Volpi prefers to set his novels far away from contemporary Mexican reality. At the book fair, he presented his latest: Memorial del engaño (A Study in Deception), set in the United States in the 1930s and 40s. Perhaps this distancing is the only way he can cope with the reality around him. Other writers, such as Élmer Mendoza, have taken up Leñero’s challenge and do write directly about the violence. At the start of one of his recent novels, Balas de plata (Silver Bullets), he writes: ‘the modernity of a Mexican city can be measured by the number of bullets flying through its streets.’ He has also warned that: ‘There are no good guys and bad guys. If you’re Manichean you’re making a mistake. Also if you create heroes. Everyone is a bad guy,’ is his sad conclusion.

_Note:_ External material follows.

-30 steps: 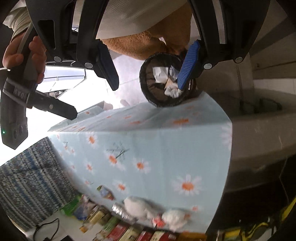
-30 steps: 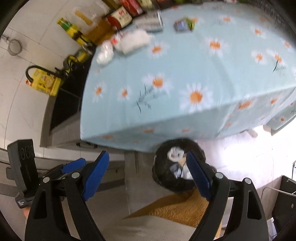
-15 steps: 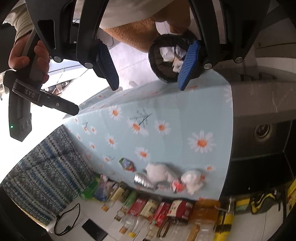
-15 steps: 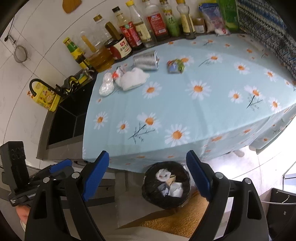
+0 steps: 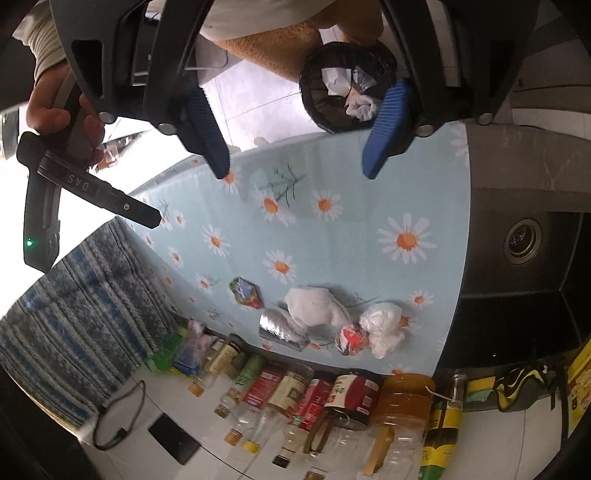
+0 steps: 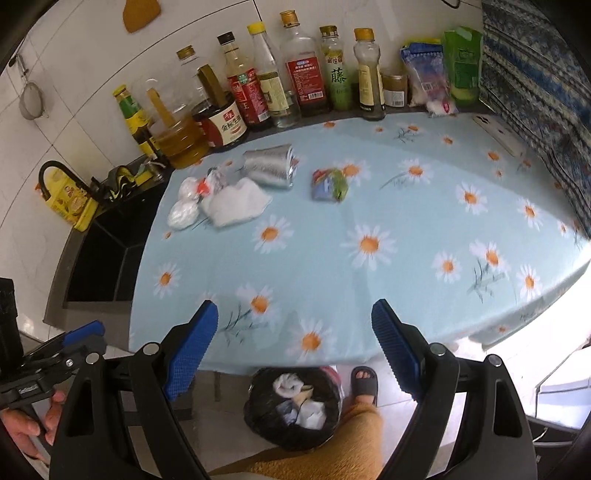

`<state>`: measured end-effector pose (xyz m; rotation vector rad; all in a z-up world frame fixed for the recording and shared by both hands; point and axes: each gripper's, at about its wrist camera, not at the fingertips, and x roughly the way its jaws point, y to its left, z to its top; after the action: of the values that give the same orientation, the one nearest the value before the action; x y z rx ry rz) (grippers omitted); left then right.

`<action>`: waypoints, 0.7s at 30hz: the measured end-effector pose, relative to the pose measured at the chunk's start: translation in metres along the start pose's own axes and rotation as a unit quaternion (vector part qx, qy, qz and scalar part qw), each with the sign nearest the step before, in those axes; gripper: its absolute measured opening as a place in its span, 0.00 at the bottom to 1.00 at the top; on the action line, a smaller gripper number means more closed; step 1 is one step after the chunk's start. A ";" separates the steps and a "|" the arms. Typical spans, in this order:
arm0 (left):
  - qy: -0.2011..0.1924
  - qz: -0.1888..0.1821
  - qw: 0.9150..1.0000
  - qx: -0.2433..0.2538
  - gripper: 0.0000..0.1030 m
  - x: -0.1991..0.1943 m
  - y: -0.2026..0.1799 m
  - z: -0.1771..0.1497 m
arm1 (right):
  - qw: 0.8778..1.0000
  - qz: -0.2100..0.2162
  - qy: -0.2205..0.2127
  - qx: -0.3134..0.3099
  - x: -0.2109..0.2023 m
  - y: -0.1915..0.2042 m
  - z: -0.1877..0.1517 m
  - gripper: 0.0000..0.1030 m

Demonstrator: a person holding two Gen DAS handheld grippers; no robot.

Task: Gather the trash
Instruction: 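Reach the right tool to the red-labelled snack packet while the left tool reaches the grey knit cloth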

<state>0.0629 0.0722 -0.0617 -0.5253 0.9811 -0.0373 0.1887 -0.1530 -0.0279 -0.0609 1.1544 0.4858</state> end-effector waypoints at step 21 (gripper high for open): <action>0.013 0.082 0.995 -0.063 0.70 0.082 -0.030 0.080 | 0.994 0.044 0.058 -0.083 0.121 -0.048 0.118 0.82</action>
<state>0.1794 0.0571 -0.0769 -0.5598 1.0542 0.1652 0.3478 -0.1209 -0.0960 -0.1836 1.2315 0.6632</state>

This takes us back to Vicente Leñero, who ends his advice to young Mexican thriller writers as follows: ‘Don’t make good triumph over evil. In real life – the one every writer knows, the one every Mexican suffers – it is almost always evil that triumphs. Don’t try to punish the guilty, or to catch the guilty, or condemn the criminals…let the story find its own ending, even if that paints a sad picture of the protagonist, the good guys, even the writer himself. We don’t write to make people happy but to pass on and share with them a tiny part of what we think life is like’.

Nick Caistor’s recent guide Buenos Aires is published by Signal Books.